Add following dependency to your maven project.
<dependency>
<groupId>org.apache.spark</groupId>
<artifactId>spark-hive_2.11</artifactId>
<version>2.0.0</version>
</dependency>
I've looked into the source code, and found that despite HiveSessionState(in spark-hive), another class HiveConf is also needed to initiate SparkSession. And HiveConf is not contained in spark-hive*jar, maybe you can find it in hive related jars and put it in your classpath.

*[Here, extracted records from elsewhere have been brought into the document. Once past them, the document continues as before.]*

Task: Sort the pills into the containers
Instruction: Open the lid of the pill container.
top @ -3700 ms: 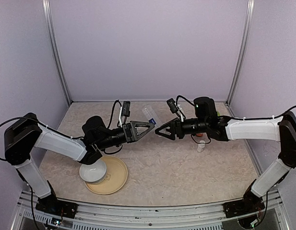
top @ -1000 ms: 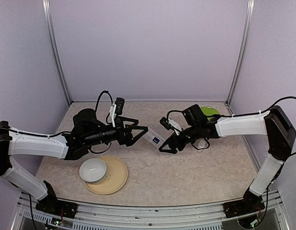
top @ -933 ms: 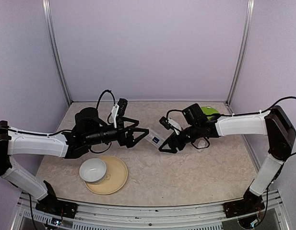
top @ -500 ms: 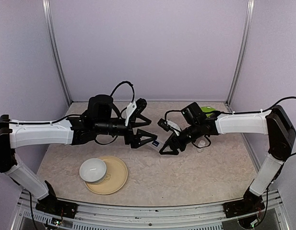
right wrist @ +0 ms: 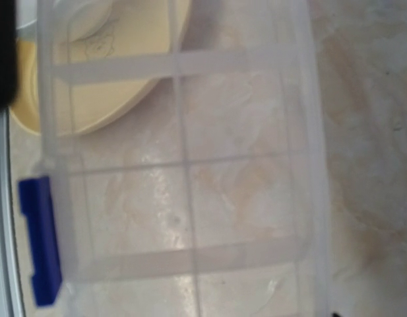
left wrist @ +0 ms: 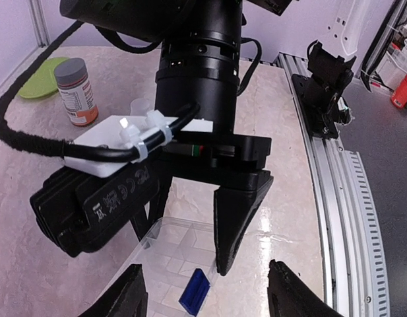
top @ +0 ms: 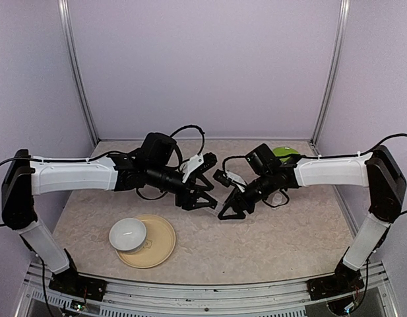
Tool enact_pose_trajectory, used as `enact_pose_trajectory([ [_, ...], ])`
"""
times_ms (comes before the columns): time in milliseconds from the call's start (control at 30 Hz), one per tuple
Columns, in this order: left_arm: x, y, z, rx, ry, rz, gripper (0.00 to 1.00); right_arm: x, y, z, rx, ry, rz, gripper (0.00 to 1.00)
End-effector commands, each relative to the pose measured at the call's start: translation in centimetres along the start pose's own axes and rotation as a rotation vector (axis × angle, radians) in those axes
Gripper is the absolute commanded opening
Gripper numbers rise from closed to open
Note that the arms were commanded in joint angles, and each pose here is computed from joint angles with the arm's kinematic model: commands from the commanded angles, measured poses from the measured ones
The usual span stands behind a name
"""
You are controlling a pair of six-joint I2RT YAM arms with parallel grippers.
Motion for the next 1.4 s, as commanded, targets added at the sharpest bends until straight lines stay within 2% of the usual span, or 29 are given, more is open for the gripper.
enact_pose_trajectory([
  [0, 0.5, 0.2, -0.3, -0.008, 0.050, -0.046, 0.57, 0.2, 1.0, 0.7, -0.045, 0.000, 0.029, 0.55],
  [100, 0.7, 0.1, -0.5, -0.018, 0.065, -0.066, 0.50, 0.3, 1.1, 0.7, -0.050, 0.004, 0.028, 0.55],
  [733, 1.3, 0.3, -1.7, -0.051, 0.125, -0.085, 0.33, 0.3, 1.4, 0.7, -0.061, 0.005, 0.030, 0.55],
  [1200, 1.4, 0.2, -1.9, -0.051, 0.148, -0.098, 0.18, 0.4, 1.4, 0.6, -0.066, 0.007, 0.025, 0.55],
  [1367, 1.5, 0.1, -2.1, -0.056, 0.165, -0.123, 0.09, 0.4, 1.4, 0.6, -0.069, 0.007, 0.023, 0.55],
])
Point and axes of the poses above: each gripper's point midway between its finger pads, its own x axis out along the fingers, its own y axis along the line the jaws close on, z = x × y, the point moved 8 cm from there along -x, back along the fingers, and after that the axes turned 6 degrees about x, right-handed, at the moved point
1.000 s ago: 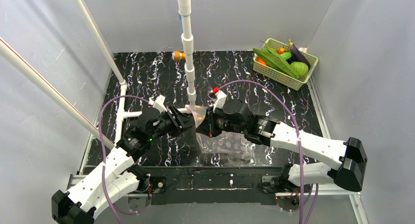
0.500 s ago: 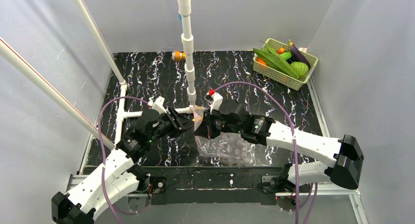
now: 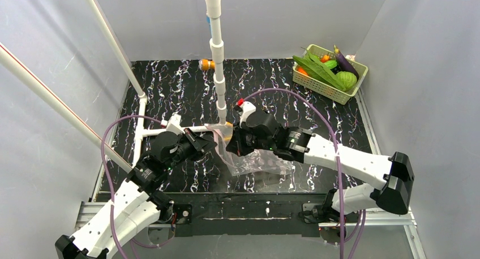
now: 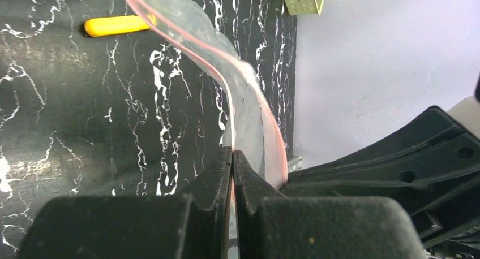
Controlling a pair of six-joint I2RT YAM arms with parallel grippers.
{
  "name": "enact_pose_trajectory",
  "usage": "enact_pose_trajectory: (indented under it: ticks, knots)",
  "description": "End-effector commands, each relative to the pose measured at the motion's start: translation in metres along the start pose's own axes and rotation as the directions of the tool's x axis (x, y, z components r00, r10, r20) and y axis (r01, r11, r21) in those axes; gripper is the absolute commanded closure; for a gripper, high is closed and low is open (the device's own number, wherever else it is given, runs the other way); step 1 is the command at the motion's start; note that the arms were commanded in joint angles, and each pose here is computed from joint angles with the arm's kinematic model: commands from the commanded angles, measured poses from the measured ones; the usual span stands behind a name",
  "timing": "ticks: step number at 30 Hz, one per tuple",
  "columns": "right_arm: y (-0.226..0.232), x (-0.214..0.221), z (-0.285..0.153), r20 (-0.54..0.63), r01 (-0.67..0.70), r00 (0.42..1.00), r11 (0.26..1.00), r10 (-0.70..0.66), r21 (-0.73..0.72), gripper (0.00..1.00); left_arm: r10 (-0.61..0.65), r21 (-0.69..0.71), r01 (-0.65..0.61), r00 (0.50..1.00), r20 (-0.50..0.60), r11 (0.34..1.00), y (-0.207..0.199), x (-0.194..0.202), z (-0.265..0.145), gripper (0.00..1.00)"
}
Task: Place the food in the zip-top bag and seal the zipper
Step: Open the zipper of the food storage bag at the center of the board.
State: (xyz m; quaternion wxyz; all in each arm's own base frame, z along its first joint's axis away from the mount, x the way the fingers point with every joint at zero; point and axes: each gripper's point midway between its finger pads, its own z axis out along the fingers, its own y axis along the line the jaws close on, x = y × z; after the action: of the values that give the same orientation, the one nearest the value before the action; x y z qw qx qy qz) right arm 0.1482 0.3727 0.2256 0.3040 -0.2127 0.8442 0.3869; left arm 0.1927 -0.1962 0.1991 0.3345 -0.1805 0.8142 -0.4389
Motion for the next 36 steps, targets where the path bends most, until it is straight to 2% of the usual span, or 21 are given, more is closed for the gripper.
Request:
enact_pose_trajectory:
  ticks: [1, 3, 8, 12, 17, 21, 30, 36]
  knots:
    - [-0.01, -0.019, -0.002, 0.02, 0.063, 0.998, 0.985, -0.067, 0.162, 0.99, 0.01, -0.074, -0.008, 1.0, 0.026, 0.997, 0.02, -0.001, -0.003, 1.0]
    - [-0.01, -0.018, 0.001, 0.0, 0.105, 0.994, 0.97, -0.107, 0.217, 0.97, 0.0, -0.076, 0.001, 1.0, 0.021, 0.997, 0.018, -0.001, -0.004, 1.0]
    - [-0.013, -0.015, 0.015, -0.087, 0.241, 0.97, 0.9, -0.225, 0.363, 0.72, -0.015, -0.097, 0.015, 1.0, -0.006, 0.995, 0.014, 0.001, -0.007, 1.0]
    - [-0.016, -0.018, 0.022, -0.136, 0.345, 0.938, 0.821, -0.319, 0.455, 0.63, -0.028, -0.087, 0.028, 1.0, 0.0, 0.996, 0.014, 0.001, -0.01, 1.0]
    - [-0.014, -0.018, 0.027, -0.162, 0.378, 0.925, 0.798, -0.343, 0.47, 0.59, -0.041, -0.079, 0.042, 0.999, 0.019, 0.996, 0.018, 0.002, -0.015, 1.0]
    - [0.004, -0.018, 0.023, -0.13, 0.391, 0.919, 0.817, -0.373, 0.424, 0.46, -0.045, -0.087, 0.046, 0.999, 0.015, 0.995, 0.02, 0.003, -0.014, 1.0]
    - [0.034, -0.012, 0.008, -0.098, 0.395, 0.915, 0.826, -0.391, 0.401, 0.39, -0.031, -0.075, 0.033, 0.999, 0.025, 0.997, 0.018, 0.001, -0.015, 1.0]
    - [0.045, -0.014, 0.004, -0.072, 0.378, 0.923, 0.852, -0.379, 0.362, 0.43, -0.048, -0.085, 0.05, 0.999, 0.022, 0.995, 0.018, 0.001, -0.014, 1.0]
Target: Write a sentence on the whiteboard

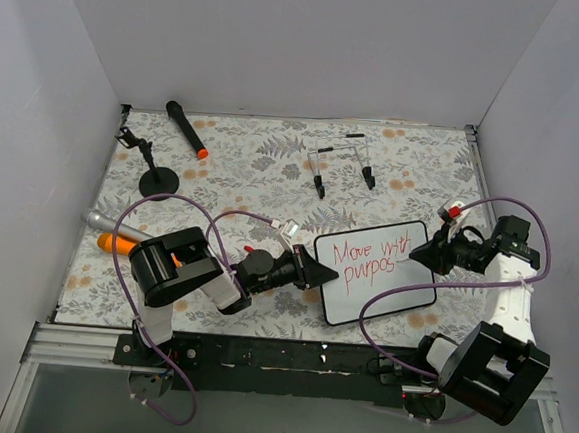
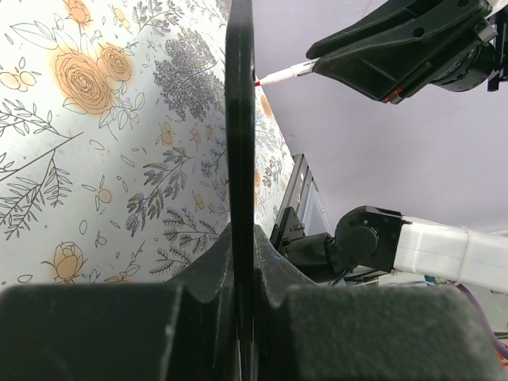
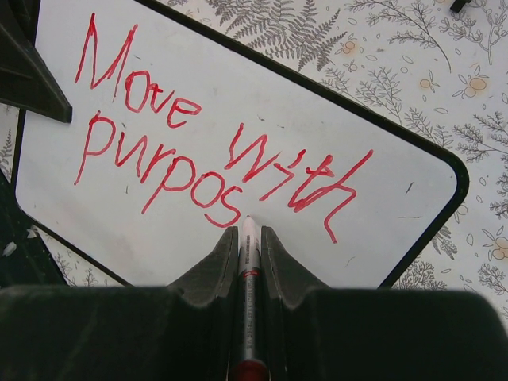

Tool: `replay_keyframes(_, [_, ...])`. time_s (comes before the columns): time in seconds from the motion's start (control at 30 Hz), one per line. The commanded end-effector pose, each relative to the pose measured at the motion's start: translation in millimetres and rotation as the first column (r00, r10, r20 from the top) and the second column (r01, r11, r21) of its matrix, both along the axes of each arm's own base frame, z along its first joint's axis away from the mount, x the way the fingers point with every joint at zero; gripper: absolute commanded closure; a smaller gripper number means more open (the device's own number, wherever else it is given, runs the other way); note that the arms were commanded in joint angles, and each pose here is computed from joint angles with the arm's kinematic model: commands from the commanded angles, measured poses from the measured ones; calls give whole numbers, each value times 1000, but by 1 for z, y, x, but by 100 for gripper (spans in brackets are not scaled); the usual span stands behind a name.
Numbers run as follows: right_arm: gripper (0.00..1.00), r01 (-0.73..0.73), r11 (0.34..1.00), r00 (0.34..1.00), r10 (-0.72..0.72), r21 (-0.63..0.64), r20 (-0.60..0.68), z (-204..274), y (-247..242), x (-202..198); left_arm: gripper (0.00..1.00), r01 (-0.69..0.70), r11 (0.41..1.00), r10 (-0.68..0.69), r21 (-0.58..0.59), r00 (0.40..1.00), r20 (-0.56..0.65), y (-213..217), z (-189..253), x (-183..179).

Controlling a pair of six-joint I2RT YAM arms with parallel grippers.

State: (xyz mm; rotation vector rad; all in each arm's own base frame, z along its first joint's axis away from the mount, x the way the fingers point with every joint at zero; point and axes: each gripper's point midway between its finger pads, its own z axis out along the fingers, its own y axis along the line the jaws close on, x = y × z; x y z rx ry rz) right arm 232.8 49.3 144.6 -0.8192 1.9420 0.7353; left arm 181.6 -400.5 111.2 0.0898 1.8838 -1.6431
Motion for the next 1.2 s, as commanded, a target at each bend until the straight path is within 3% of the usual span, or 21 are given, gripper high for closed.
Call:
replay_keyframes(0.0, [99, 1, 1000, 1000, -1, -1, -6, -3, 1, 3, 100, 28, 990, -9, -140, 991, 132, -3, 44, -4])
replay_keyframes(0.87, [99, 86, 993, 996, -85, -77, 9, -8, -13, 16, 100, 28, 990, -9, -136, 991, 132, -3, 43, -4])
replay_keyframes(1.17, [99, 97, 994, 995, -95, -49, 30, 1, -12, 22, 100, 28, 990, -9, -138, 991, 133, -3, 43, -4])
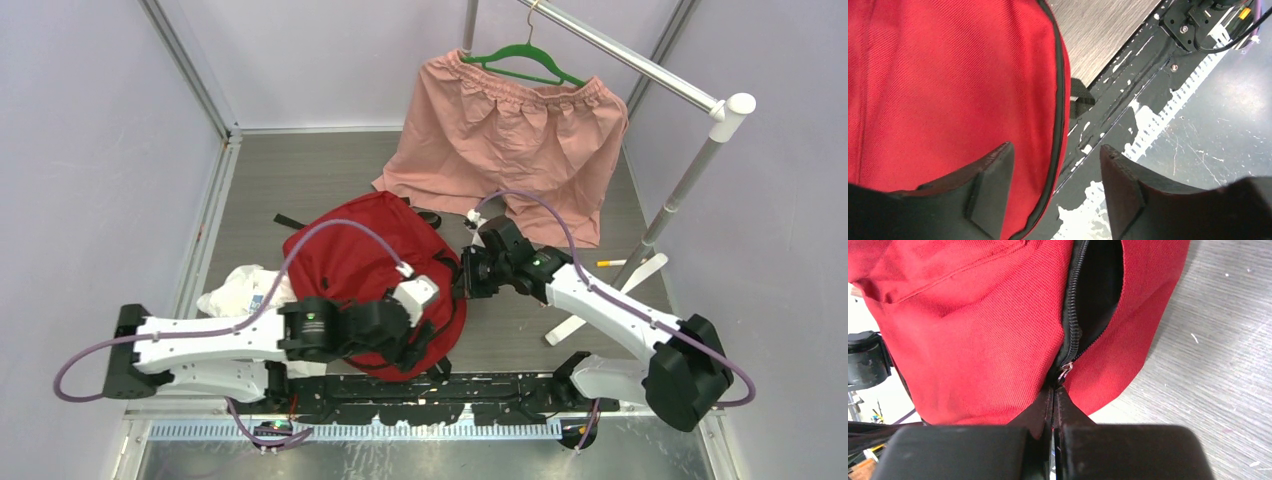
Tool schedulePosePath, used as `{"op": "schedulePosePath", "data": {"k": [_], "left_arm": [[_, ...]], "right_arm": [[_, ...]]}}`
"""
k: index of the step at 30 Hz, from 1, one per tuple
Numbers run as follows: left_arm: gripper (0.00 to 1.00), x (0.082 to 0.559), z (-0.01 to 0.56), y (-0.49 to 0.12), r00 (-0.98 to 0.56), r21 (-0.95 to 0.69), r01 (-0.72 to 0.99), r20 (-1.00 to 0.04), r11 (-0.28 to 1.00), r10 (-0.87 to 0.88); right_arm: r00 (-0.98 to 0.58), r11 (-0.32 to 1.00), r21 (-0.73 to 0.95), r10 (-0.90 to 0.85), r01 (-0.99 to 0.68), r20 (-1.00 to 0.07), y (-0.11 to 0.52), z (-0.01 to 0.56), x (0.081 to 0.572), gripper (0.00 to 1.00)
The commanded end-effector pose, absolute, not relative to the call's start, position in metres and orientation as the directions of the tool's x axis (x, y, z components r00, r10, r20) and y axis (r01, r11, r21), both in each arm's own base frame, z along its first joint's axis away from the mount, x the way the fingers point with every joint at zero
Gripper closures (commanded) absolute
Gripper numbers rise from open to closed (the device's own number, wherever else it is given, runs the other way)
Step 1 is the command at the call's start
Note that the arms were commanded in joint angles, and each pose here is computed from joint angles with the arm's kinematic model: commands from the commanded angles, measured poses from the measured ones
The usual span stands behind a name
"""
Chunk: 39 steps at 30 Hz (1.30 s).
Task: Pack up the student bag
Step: Zip the student bag at the center of the board.
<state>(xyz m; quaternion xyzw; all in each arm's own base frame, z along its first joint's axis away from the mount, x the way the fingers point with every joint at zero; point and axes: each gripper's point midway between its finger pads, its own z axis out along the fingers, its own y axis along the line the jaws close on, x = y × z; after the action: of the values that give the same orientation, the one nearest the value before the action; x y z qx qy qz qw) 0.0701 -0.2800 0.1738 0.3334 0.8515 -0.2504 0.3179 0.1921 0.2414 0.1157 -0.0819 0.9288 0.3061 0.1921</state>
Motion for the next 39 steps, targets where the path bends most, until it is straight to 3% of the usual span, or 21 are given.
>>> {"op": "schedulePosePath", "data": {"k": [1, 3, 4, 8, 17, 20, 21, 22, 24, 25, 31, 39], "left_arm": [[0.29, 0.076, 0.195, -0.327, -0.498, -0.191, 0.786, -0.759, 0.588, 0.42], [0.03, 0.084, 0.191, -0.337, -0.478, -0.143, 0.779, -0.766, 0.61, 0.431], [0.01, 0.089, 0.191, -0.343, -0.469, -0.123, 0.771, -0.774, 0.624, 0.426], [0.02, 0.104, 0.18, -0.361, -0.444, -0.045, 0.749, -0.774, 0.661, 0.451], [0.16, 0.105, 0.13, -0.374, -0.449, 0.06, 0.759, -0.674, 0.649, 0.587], [0.32, 0.101, 0.121, -0.375, -0.458, 0.059, 0.769, -0.644, 0.636, 0.613], [0.43, 0.1, 0.12, -0.376, -0.461, 0.053, 0.771, -0.641, 0.635, 0.614], [0.65, 0.099, 0.12, -0.377, -0.464, 0.048, 0.771, -0.642, 0.635, 0.611], [0.96, 0.101, 0.125, -0.377, -0.464, 0.042, 0.764, -0.657, 0.643, 0.594], [1.0, 0.102, 0.128, -0.376, -0.466, 0.04, 0.758, -0.665, 0.651, 0.584], [1.0, 0.097, 0.138, -0.365, -0.468, -0.002, 0.766, -0.686, 0.642, 0.557], [1.0, 0.064, 0.15, -0.326, -0.561, -0.223, 0.76, -0.699, 0.61, 0.443]], "right_arm": [[-0.906, 0.758, 0.594, 0.012, -0.269, -0.424, 0.247, 0.135, 0.183, 0.99], [-0.901, 0.755, 0.597, 0.018, -0.273, -0.434, 0.246, 0.139, 0.183, 0.99], [-0.9, 0.756, 0.595, 0.018, -0.273, -0.435, 0.246, 0.139, 0.183, 0.99], [-0.902, 0.762, 0.585, 0.004, -0.277, -0.432, 0.247, 0.138, 0.184, 0.99], [-0.897, 0.761, 0.584, 0.006, -0.283, -0.443, 0.245, 0.14, 0.184, 0.99], [-0.898, 0.763, 0.581, 0.003, -0.283, -0.44, 0.244, 0.138, 0.182, 0.99], [-0.898, 0.765, 0.579, 0.003, -0.282, -0.44, 0.243, 0.137, 0.182, 0.99], [-0.898, 0.767, 0.577, 0.003, -0.28, -0.44, 0.242, 0.137, 0.181, 0.99], [-0.897, 0.768, 0.576, 0.004, -0.28, -0.442, 0.241, 0.138, 0.181, 0.99], [-0.897, 0.767, 0.577, 0.004, -0.28, -0.441, 0.241, 0.139, 0.18, 0.99], [-0.889, 0.773, 0.565, 0.004, -0.288, -0.458, 0.239, 0.141, 0.183, 0.99], [-0.864, 0.827, 0.478, -0.018, -0.295, -0.503, 0.232, 0.138, 0.209, 0.99]]}}
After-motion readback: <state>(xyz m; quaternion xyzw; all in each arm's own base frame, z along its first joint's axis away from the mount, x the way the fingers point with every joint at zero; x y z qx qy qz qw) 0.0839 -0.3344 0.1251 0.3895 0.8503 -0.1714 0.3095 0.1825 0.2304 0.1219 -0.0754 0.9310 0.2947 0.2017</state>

I had the same problem. I could resolve it by adding following dependencies. (I resolved this list by referring compile dependencies section of spark-hive_2.11 mvn repository page):
<dependency>
<groupId>org.apache.spark</groupId>
<artifactId>spark-hive_${scala.binary.version}</artifactId>
<version>${spark.version}</version>
</dependency>
<dependency>
<groupId>org.apache.calcite</groupId>
<artifactId>calcite-avatica</artifactId>
<version>1.6.0</version>
</dependency>
<dependency>
<groupId>org.apache.calcite</groupId>
<artifactId>calcite-core</artifactId>
<version>1.12.0</version>
</dependency>
<dependency>
<groupId>org.spark-project.hive</groupId>
<artifactId>hive-exec</artifactId>
<version>1.2.1.spark2</version>
</dependency>
<dependency>
<groupId>org.spark-project.hive</groupId>
<artifactId>hive-metastore</artifactId>
<version>1.2.1.spark2</version>
</dependency>
<dependency>
<groupId>org.codehaus.jackson</groupId>
<artifactId>jackson-mapper-asl</artifactId>
<version>1.9.13</version>
</dependency>
where scala.binary.version = 2.11 and spark.version = 2.1.0
<properties>
<scala.binary.version>2.11</scala.binary.version>
<spark.version>2.1.0</spark.version>
</properties>